Livestreaming twitter updates into Kibana using Firehose and RabbitMQ
Last time I wrote a small guide or actually a log of what it took me to build a elasticsearch cluster using vagrant and puphet. Since then I’ve been working some more with elasticsearch and discovered Kibana and wow isn’t that something cool!?
I decided then to put up a small experiment by reading Twitter status updates and dumping them into a elastic search collection so I could later build some graphs based on the characteristics of the tweets (language, sentiment, place, brand, user, whatever I could get).
Kibana, RabbitMQ, Firehose???
Ok I think it’s a good idea to explain the tools and technologies I used during the experiment. They’re pretty well known and quite easy to setup and understand.
Kibana is a visualization tool that is architected to work with elasticsearch, it can also load data from many other sources and it has many features, tweaks, tricks and usages just like elasticsearch does.
RabbitMQ is a messaging queue system, built around Erlang and widely used for big scale projects (big data) and I would recommend to at least give it some consderation when you’re developing something that needs communication between services or heavy asynchronous operations.

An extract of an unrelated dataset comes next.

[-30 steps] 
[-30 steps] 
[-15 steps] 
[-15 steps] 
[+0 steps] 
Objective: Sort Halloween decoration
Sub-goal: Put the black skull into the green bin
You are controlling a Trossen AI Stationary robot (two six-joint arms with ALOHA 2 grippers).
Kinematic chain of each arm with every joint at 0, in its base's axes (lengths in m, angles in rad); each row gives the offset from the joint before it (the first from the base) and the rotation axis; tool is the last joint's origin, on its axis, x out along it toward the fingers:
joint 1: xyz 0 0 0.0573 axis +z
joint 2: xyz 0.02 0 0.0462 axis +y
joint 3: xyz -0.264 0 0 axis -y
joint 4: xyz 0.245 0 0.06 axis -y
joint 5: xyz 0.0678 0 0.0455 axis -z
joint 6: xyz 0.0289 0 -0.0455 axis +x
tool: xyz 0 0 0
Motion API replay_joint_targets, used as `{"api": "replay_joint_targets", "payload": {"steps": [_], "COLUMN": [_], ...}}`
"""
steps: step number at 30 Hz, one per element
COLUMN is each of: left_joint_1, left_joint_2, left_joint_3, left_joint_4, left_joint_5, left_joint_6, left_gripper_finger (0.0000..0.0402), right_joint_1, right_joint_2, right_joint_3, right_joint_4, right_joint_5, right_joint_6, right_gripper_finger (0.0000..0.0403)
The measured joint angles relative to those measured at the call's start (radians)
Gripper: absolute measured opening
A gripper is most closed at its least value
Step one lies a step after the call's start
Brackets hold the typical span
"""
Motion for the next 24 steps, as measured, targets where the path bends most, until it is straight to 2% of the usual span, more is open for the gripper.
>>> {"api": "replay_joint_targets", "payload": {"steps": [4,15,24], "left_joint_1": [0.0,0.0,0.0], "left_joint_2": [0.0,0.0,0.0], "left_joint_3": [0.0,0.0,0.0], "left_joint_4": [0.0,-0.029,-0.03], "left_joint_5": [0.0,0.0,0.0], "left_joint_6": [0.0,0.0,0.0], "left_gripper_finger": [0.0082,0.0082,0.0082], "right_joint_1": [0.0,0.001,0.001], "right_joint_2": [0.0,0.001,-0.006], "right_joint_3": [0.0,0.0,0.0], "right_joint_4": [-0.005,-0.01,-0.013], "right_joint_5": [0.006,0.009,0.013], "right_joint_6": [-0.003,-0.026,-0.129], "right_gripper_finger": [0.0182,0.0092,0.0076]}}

Firehose is a special endpoint of the Twitter Developer API. As they state "a creative use of all the other public endpoints could sastisfy the need to use this one"… or something like that. So yes, it simply returns a livestream of the messages being tweeted right now in a series of keywords you query against.
Let’s Begin
So the first question I always ask myself when making this kind of experiments is : What do I start with?. Well my answer to that question is normally with whatever I find myself having more fun!. If I remember correctly, after checking out all of these available tools, the one that excited me the most was obviously Kibana, I mean, have you seen those graphs? Isn’t it awesome how many different ways are there to organize and display metrics and data? So yeah, let’s begin by setting up Kibana.
Setting up kibana
You might think I’m an asshole for this, but seriously, just go to https://www.elastic.co/downloads/kibana and follow the instructions :)
After this, just go to http://localhost:5601/
If you do not have elastic search running Kibana will fail to load of course, if you want a cool way to set it up I recommend you to check this out. |
I had some problems with the elasticsearch version (Kibana needs 1.4.4) but this helped me out Rolling Upgrade for elasticsearch |
After you’re through this you will get to the kibana dashboard, which looks like this:
There is little to be done here, so let’s move on.
Setting up rabbitmq
HA! Guess what? Go to RabbitMQ downloads page and choose your desired flavor, then install rabbit, and also install the management plugin by running:
rabbitmq-plugins enable rabbitmq_management
Finally go to http://localhost:15672 and you will enter the management admin (default user and pass is guest:guest).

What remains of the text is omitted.